You just change the groups?

byeh2017 · Posted 04-24-2017 06:20 AM

I got most of the code to work, but not quite sure how to group genders in. Whenenver I select agerange and gender and group by the same two variables, the table creates 31,000+ entries.

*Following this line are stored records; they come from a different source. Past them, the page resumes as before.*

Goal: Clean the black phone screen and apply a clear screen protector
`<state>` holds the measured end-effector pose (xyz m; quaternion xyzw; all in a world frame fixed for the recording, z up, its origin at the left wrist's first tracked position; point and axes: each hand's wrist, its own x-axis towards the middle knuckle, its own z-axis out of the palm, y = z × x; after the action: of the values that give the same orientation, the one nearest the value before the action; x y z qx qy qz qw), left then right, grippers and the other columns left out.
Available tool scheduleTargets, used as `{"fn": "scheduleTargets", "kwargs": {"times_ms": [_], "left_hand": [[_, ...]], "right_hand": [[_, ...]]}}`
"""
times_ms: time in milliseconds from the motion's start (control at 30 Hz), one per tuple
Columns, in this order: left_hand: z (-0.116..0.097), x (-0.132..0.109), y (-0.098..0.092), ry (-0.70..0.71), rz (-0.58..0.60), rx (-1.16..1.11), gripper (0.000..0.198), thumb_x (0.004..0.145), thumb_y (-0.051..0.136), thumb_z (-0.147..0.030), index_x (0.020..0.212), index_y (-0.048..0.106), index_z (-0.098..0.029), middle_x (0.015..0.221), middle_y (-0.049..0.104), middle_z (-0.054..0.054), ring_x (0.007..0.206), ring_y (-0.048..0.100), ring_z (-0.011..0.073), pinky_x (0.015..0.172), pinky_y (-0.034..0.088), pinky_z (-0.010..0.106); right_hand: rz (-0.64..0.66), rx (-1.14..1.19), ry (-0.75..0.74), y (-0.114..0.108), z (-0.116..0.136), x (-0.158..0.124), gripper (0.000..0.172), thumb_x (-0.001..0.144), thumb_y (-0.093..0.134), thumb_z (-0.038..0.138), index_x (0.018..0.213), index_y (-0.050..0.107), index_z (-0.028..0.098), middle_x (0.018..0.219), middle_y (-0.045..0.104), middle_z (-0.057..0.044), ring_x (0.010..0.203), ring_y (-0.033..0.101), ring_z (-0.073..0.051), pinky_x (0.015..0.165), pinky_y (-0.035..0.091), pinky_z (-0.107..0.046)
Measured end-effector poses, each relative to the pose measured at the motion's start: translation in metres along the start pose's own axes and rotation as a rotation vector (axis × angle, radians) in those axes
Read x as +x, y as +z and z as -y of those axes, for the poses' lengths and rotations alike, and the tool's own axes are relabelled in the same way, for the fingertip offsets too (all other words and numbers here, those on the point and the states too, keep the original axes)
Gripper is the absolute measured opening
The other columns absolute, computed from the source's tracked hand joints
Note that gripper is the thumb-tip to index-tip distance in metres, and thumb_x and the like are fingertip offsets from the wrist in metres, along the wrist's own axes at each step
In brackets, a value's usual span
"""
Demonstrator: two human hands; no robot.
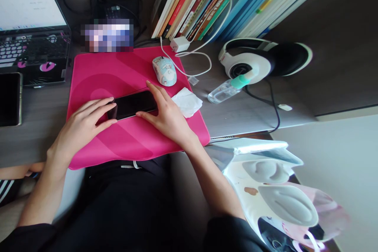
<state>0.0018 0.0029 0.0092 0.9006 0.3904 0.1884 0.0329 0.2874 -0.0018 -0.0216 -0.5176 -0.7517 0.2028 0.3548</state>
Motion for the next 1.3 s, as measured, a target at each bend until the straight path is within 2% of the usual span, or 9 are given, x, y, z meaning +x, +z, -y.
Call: {"fn": "scheduleTargets", "kwargs": {"times_ms": [267,433,633,1000,1300], "left_hand": [[0.0007,0.0,0.0004,-0.063,0.006,-0.038,0.042,0.103,0.069,-0.036,0.142,0.063,-0.021,0.146,0.06,0.015,0.138,0.063,0.0306,0.118,0.053,0.05],[0.0001,0.0001,-0.0003,-0.074,0.014,-0.033,0.043,0.1,0.072,-0.037,0.139,0.063,-0.021,0.135,0.062,0.013,0.127,0.067,0.0298,0.111,0.057,0.049],[0.0004,-0.0002,0.0002,-0.085,0.006,-0.049,0.043,0.1,0.074,-0.036,0.14,0.063,-0.024,0.136,0.062,0.012,0.127,0.067,0.0291,0.112,0.056,0.049],[0.0001,-0.0006,-0.0001,-0.097,-0.002,-0.07,0.042,0.098,0.076,-0.034,0.136,0.065,-0.022,0.134,0.062,0.012,0.128,0.067,0.0285,0.112,0.057,0.047],[-0.0027,0.0014,0.0001,-0.159,-0.021,-0.079,0.064,0.095,0.08,-0.034,0.149,0.049,-0.022,0.145,0.065,0.014,0.14,0.062,0.0319,0.118,0.052,0.048]], "right_hand": [[0.009,0.019,0.007,-0.001,-0.0003,0.0001,0.08,0.097,0.074,0.047,0.167,0.038,0.03,0.163,0.054,-0.014,0.15,0.054,-0.035,0.124,0.046,-0.057],[0.006,0.029,0.011,-0.001,-0.0001,0.0002,0.08,0.096,0.076,0.045,0.166,0.04,0.027,0.163,0.054,-0.016,0.151,0.053,-0.034,0.125,0.045,-0.055],[0.011,0.011,0.01,-0.001,-0.0007,0.0001,0.08,0.096,0.075,0.045,0.166,0.039,0.029,0.164,0.054,-0.014,0.151,0.053,-0.035,0.125,0.045,-0.057],[0.018,0.006,0.018,-0.0011,-0.0018,-0.0005,0.079,0.096,0.076,0.041,0.166,0.041,0.027,0.165,0.054,-0.013,0.151,0.053,-0.034,0.126,0.045,-0.056],[0.028,-0.013,0.029,-0.0017,-0.0013,0.0,0.079,0.096,0.076,0.041,0.165,0.042,0.027,0.163,0.057,-0.013,0.15,0.055,-0.034,0.125,0.046,-0.054]]}}
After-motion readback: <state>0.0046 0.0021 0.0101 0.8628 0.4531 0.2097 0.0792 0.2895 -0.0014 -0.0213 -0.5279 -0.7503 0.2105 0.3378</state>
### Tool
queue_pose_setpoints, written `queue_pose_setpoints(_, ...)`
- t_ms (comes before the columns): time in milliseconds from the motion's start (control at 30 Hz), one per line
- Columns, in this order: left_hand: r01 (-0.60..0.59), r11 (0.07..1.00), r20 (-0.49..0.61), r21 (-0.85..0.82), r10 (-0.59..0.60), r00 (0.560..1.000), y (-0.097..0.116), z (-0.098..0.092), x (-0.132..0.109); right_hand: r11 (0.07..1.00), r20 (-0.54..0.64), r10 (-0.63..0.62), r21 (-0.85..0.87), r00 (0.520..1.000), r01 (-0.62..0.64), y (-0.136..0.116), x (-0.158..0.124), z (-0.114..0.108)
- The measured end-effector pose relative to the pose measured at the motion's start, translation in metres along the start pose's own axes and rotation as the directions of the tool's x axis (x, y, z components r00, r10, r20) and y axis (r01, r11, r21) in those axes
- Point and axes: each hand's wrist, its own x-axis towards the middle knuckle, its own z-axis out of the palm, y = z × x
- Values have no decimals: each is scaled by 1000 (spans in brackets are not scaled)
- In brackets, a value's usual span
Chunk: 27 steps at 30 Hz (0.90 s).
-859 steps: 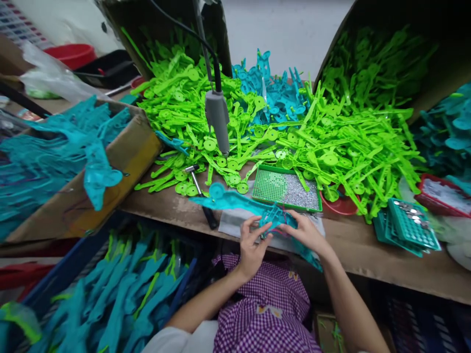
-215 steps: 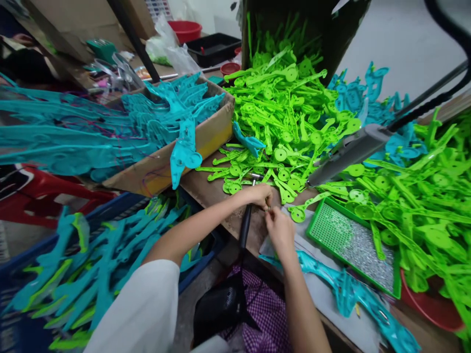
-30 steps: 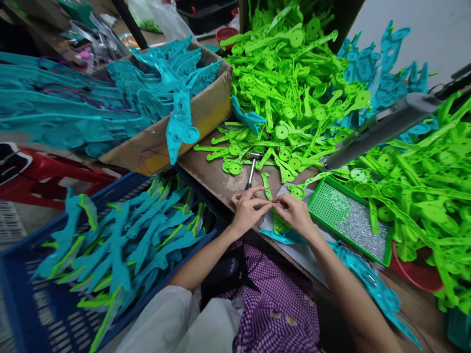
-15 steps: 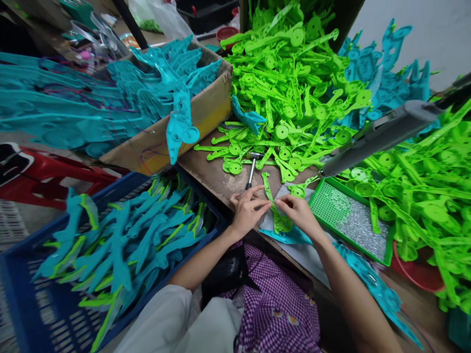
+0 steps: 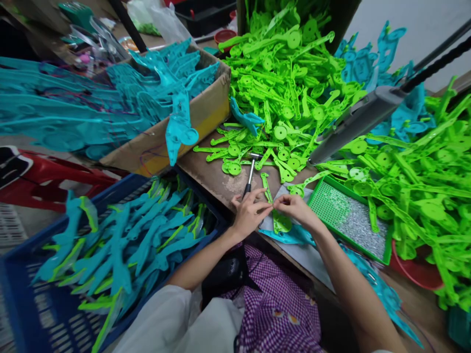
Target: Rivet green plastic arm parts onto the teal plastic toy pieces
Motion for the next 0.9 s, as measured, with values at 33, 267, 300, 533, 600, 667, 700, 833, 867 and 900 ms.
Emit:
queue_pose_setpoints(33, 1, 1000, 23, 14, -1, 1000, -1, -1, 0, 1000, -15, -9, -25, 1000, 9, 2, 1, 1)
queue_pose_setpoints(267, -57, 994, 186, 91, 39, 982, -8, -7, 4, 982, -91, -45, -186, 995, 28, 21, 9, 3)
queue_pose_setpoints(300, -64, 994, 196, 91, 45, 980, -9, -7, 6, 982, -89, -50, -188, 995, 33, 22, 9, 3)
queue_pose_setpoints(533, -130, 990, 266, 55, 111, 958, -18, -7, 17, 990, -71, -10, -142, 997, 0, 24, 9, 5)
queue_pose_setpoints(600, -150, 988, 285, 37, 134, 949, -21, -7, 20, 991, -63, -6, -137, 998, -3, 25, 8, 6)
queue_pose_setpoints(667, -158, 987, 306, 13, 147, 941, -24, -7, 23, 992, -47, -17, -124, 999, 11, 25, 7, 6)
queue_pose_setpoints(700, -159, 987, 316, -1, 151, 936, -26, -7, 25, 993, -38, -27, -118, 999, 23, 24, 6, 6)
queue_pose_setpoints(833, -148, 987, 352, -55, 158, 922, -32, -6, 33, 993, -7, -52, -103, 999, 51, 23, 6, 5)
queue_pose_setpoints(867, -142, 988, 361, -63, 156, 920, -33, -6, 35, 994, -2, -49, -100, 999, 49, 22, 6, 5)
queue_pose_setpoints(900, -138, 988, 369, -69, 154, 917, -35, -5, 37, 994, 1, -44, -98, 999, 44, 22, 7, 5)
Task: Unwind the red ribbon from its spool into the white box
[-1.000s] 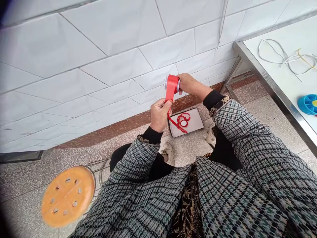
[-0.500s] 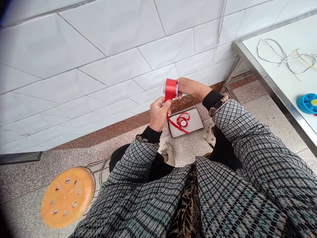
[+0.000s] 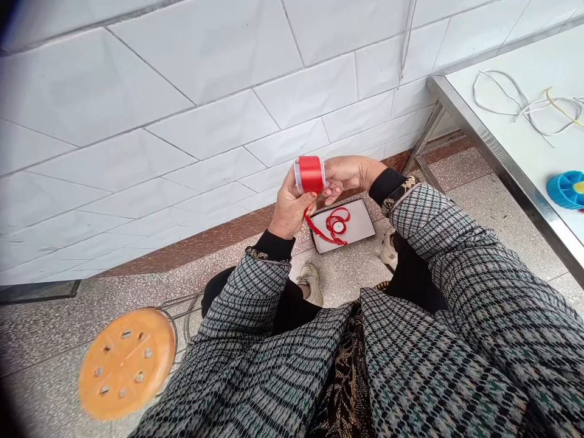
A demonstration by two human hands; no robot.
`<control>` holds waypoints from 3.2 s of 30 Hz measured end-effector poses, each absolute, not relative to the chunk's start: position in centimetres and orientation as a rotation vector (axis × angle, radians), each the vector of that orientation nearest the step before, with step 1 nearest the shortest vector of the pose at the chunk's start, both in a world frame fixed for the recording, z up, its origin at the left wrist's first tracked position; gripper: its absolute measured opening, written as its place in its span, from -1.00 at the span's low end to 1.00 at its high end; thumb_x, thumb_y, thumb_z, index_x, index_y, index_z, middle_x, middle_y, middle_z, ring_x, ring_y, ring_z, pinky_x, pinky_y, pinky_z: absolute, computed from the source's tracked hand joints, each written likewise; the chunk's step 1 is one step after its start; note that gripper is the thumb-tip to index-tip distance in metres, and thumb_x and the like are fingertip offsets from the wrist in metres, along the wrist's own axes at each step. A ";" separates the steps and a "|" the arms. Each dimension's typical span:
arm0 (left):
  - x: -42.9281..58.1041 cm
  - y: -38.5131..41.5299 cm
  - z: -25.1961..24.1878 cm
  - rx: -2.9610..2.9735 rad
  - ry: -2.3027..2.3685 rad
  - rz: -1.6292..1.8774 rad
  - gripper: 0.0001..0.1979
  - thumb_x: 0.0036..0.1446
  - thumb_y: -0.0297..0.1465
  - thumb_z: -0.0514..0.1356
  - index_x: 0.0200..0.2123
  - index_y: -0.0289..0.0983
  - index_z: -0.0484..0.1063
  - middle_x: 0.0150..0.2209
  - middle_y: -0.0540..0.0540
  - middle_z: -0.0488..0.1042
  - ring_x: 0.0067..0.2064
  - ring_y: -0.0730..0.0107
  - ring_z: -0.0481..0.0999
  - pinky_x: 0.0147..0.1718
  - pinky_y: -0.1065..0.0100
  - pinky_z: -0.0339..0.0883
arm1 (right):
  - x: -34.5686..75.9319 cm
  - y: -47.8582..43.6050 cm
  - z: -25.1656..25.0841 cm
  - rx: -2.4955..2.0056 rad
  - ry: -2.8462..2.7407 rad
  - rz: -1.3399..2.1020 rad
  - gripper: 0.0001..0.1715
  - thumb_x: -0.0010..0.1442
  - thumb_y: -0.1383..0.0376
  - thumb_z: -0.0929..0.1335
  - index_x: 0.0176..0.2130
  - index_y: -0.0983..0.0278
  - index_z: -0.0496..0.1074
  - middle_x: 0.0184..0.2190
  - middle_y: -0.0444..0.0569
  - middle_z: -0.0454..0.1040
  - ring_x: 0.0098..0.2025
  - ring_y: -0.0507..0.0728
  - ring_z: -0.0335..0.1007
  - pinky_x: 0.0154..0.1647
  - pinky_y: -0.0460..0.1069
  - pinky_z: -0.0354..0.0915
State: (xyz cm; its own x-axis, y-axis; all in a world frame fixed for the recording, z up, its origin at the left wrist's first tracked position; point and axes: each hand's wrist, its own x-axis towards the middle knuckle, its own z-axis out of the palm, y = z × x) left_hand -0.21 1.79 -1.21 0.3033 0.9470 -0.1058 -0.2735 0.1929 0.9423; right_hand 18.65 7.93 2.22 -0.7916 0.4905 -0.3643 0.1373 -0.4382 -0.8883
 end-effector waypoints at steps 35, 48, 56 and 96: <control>1.2 0.6 -1.2 1.033 0.943 1.141 -0.54 0.08 0.05 0.54 -0.38 -0.22 0.57 -0.69 0.19 0.20 -0.67 0.61 0.09 -0.66 0.46 0.02 | 18.8 8.4 3.6 -1.545 -1.999 0.878 -0.73 0.42 0.47 0.28 -0.28 0.31 0.51 -0.56 -0.10 0.49 -0.43 0.10 0.47 -0.22 -0.04 0.32; 1.0 1.5 -2.0 0.943 0.881 1.133 -0.27 -0.01 -0.09 0.63 0.16 -0.16 0.47 -0.57 0.22 0.42 -0.70 0.64 0.14 -0.69 0.43 0.01 | 19.6 7.7 4.2 -1.116 -1.952 1.536 -0.55 0.52 0.31 0.33 -0.45 0.30 0.41 -0.61 -0.14 0.41 -0.51 -0.02 0.32 -0.37 -0.13 0.24; -0.2 1.9 -1.5 0.977 0.758 1.099 -0.09 -0.08 -0.14 0.69 0.29 -0.15 0.44 -0.53 0.18 0.49 -0.71 0.65 0.19 -0.72 0.42 -0.01 | 18.3 7.6 1.8 -0.915 -1.588 2.173 -0.43 0.37 -0.03 0.52 -0.45 0.26 0.36 -0.61 -0.15 0.38 -0.59 -0.04 0.22 -0.56 -0.15 0.19; 1.0 0.7 -1.0 0.869 0.864 1.088 -0.35 -0.06 -0.03 0.65 -0.11 -0.16 0.40 -0.61 0.27 0.38 -0.72 0.65 0.14 -0.70 0.46 0.01 | 18.1 6.7 4.1 -1.209 -1.650 1.770 -0.51 0.45 0.20 0.45 -0.49 0.26 0.34 -0.65 -0.20 0.35 -0.59 -0.06 0.21 -0.47 -0.15 0.22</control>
State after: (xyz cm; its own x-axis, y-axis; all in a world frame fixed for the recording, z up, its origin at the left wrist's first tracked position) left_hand 1.00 0.73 -1.04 0.2327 0.9609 -0.1503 -0.3637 0.2293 0.9028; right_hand 18.06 6.72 4.08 -0.5256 0.7964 -0.2993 0.2426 -0.1970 -0.9499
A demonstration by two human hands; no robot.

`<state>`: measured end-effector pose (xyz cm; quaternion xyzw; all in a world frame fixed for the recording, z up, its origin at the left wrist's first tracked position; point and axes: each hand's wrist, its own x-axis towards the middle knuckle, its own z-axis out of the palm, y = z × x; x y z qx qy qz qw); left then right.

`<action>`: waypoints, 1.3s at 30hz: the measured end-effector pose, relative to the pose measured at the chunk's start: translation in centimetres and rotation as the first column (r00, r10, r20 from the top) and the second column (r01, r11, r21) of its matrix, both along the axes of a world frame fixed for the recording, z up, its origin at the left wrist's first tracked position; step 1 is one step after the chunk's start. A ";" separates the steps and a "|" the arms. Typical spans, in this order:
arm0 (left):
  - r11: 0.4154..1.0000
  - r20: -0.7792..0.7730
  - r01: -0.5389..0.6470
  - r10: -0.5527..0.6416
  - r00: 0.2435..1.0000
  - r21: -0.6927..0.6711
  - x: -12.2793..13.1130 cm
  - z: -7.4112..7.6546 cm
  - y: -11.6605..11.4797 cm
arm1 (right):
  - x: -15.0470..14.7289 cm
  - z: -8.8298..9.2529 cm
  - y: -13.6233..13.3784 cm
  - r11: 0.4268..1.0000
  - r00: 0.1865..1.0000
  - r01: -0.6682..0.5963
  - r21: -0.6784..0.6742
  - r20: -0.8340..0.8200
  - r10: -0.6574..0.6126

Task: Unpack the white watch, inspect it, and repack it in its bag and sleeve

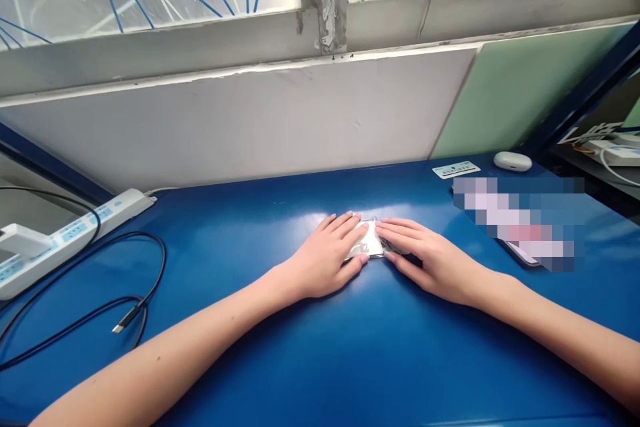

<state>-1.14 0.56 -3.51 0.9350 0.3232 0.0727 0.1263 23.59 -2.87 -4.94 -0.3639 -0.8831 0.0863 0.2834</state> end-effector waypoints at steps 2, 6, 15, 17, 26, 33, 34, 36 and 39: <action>1.000 0.019 -0.001 0.001 1.000 -0.001 0.0 0.0 0.0 | -0.4 0.0 0.0 1.000 1.000 0.012 0.017 0.010 -0.012; 1.000 0.012 0.004 -0.004 1.000 0.012 0.0 0.0 0.0 | -0.8 0.2 0.0 0.998 0.999 0.038 0.042 0.035 -0.040; 0.999 -0.005 0.019 -0.019 1.000 0.037 0.1 0.0 -0.1 | -2.2 0.4 0.6 0.999 0.999 0.043 -0.032 -0.024 -0.043; 0.999 -0.009 0.023 -0.023 1.000 0.047 0.0 -0.1 -0.1 | -2.5 0.0 0.5 0.997 0.997 0.043 -0.056 -0.067 -0.047; 0.999 0.022 0.015 -0.016 1.000 0.047 0.0 -0.5 0.0 | -2.2 -0.9 0.1 0.993 0.995 0.095 -0.063 -0.008 -0.096; 0.999 0.044 -0.004 0.002 0.999 0.034 -0.1 -0.3 0.0 | -2.1 -0.6 0.0 0.980 0.979 0.191 0.062 -0.082 -0.186; 0.999 0.048 -0.003 0.001 0.999 0.036 -0.2 -0.3 0.0 | -2.1 -0.5 0.0 0.978 0.979 0.193 0.075 -0.079 -0.187; 0.999 0.052 0.000 -0.003 0.999 0.042 -0.2 -0.3 0.0 | -2.0 -0.3 -0.2 0.979 0.982 0.183 0.091 -0.064 -0.178; 0.999 0.053 0.004 -0.007 0.999 0.050 -0.2 -0.3 0.0 | -1.9 -0.2 -0.3 0.971 0.978 0.207 0.120 -0.053 -0.202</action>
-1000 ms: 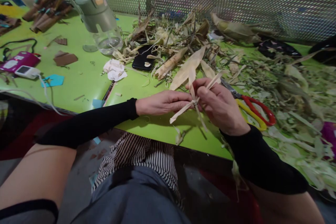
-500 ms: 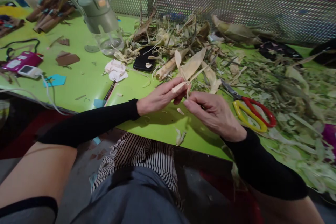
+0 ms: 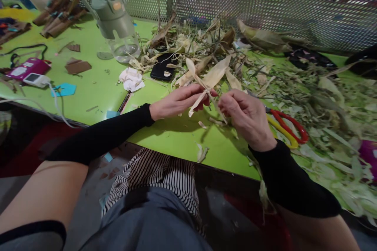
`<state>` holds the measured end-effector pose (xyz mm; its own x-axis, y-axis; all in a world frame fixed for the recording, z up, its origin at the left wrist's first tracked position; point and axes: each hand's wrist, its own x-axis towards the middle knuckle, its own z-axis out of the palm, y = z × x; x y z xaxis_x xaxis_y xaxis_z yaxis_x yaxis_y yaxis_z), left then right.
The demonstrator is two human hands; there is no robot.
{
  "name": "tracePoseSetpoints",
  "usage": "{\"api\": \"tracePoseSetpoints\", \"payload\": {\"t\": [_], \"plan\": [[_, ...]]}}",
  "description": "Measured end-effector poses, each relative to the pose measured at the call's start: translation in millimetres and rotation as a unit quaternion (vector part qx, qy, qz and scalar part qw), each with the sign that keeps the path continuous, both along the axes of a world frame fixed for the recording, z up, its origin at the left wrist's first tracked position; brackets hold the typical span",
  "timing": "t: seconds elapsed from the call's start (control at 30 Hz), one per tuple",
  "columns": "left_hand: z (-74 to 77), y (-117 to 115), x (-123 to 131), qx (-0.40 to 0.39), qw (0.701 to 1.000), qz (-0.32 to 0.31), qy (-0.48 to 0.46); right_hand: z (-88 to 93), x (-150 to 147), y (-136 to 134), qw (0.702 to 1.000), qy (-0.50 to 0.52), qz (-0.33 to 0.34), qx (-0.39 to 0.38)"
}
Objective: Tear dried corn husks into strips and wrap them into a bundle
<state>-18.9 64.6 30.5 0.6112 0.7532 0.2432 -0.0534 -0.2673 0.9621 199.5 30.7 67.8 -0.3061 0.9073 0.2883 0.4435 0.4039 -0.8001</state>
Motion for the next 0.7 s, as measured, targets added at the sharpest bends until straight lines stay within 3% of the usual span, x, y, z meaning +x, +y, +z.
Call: {"api": "tracePoseSetpoints", "payload": {"t": [0.13,0.27,0.37,0.47,0.57,0.63,0.7], "plan": [[-7.6,8,2,0.084,0.994,0.061,0.033,-3.9,2,5,1.0,0.001,0.012,-0.028],[-3.3,8,3,0.136,0.976,0.144,0.093,-8.9,0,7,1.0,0.009,0.009,-0.017],[5.4,2,2,0.022,0.99,0.103,0.097,-11.3,0,9,1.0,-0.007,-0.008,-0.011],[10.2,-3,3,-0.092,0.995,0.045,0.022,-13.1,1,12,0.999,-0.037,0.019,-0.009],[9.6,-2,7,-0.147,0.988,0.046,-0.034,-16.0,4,14,0.997,-0.065,0.037,0.007],[8.0,0,9,-0.197,0.977,0.064,-0.06,-18.7,6,15,0.994,-0.073,-0.021,0.079],[6.3,2,11,-0.248,0.96,0.095,-0.094,-21.7,9,16,0.973,-0.093,-0.099,0.188]]}}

I am using my real dataset in here, so the variables are a bit different

proc sql;
  create table janfeb.Janhosptypescreeningresults as
  select  agerange,
  		  sum(case when char(hcvresult,1)="P" then 1 else 0 end) as POSITIVE,
          sum(case when hcvscreening="Yes" then 1 else 0 end) as SCREENED,
          count(*) as TOTAL,
          (CALCULATED TOTAL - CALCULATED SCREENED) as TotalScreenedDifference,
          (CALCULATED SCREENED - CALCULATED POSITIVE) as ScreenedPositiveDifference,
          (CALCULATED SCREENED / CALCULATED TOTAL) * 100 as SCREENINGRATE,
          (CALCULATED POSITIVE / CALCULATED SCREENED) * 100 as POSITIVEPREVALENCE
  from    janfeb.jfgmi
  where dcdeathdate >= dhms(mdy(02,01,2017),0,0,0) and dcdeathdate <= dhms(mdy(02,28,2017),0,0,0)
  group by agerange;
quit;

How do I include the count for agerange and gender into this new table? Thanks!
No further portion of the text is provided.